Может, проскочу. Как-нибудь по-быстрому. Если по-быстрому, то как бы вроде и не было, не считается.

– Это не ко мне, Петр Климентьевич. Но Юрий недавно вернулся, в зале найдете. Спросите его.

– Юрий? – переспрашиваю я. – Нос, ты хочешь сказать?

Валет изящно подавляет смешок. Мордовороты коротко и синхронно гогочут.

– Гм. Да, – кивает валет. – Проходите, прошу.

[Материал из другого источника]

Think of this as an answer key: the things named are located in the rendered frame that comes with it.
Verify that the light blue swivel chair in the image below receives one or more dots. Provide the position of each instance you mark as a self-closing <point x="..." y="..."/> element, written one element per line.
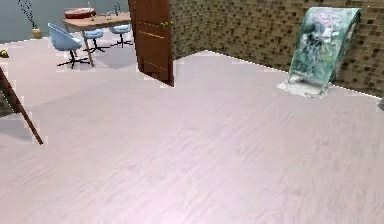
<point x="65" y="41"/>
<point x="94" y="34"/>
<point x="120" y="30"/>

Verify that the brown wooden room door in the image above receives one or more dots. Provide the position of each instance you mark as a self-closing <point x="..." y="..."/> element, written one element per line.
<point x="154" y="36"/>

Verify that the small dark table ornament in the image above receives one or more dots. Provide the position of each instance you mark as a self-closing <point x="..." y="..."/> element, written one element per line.
<point x="116" y="8"/>

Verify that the wooden table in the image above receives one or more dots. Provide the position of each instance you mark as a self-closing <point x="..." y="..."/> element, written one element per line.
<point x="100" y="22"/>

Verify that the red round dish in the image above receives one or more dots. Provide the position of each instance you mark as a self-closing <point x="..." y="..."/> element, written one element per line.
<point x="80" y="12"/>

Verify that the yellow vase with twigs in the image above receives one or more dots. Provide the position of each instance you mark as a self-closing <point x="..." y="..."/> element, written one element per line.
<point x="36" y="32"/>

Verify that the small yellow green object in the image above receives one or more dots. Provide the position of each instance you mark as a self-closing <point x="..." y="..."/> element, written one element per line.
<point x="3" y="54"/>

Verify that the brown wooden leaning post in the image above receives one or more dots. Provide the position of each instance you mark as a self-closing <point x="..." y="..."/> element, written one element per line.
<point x="16" y="104"/>

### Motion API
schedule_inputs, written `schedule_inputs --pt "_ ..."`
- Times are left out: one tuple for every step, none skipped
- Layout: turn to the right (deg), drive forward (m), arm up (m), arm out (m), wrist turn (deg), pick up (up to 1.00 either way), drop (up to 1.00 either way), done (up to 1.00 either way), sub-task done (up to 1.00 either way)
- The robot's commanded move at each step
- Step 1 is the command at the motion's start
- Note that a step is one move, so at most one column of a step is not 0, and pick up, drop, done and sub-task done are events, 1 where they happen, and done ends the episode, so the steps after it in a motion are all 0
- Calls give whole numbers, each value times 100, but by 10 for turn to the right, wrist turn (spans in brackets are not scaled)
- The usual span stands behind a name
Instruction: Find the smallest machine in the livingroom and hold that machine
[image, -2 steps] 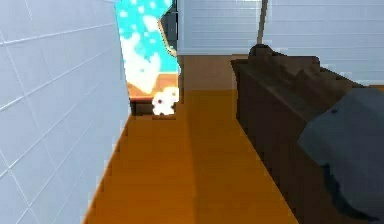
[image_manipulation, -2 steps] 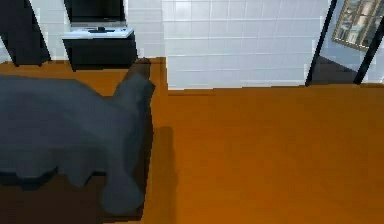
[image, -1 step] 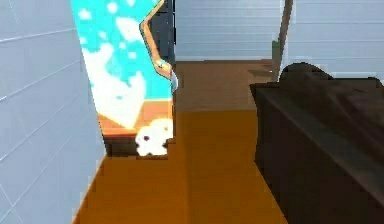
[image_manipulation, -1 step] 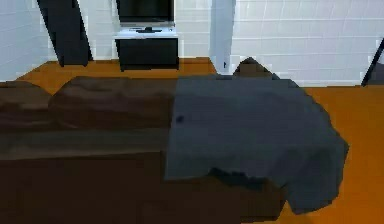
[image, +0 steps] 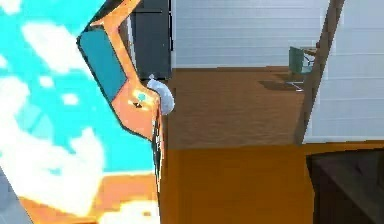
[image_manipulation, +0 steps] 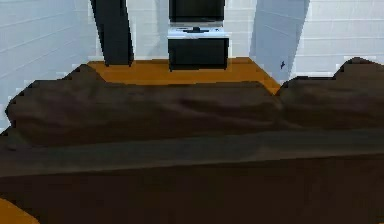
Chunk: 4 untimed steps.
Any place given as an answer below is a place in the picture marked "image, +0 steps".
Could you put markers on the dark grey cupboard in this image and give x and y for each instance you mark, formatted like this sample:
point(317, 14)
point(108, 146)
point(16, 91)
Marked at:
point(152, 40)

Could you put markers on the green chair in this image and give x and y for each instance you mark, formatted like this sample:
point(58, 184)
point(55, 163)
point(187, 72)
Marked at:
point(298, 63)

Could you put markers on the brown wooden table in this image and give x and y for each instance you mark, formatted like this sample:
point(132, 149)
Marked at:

Он останавливает охранника, сунувшегося было обыскивать, и я уже собираюсь пройти в зал, когда другой костолом встает на моем пути. Мне приходится задрать голову, чтобы взглянуть в его глаза.

– Девок по лицу и туловищу не бить, – гудит троглодит, – цены твердые, торг неуместен, – продолжает он тоном, которым в Зоином колледже зачитывали ТТХ тракторов. – Если речник – отдельные девки. Нормальных трогать нельзя…

Прежде, чем дуболом успевает закончить тираду, валет взмахами рук заставляет его замолчать.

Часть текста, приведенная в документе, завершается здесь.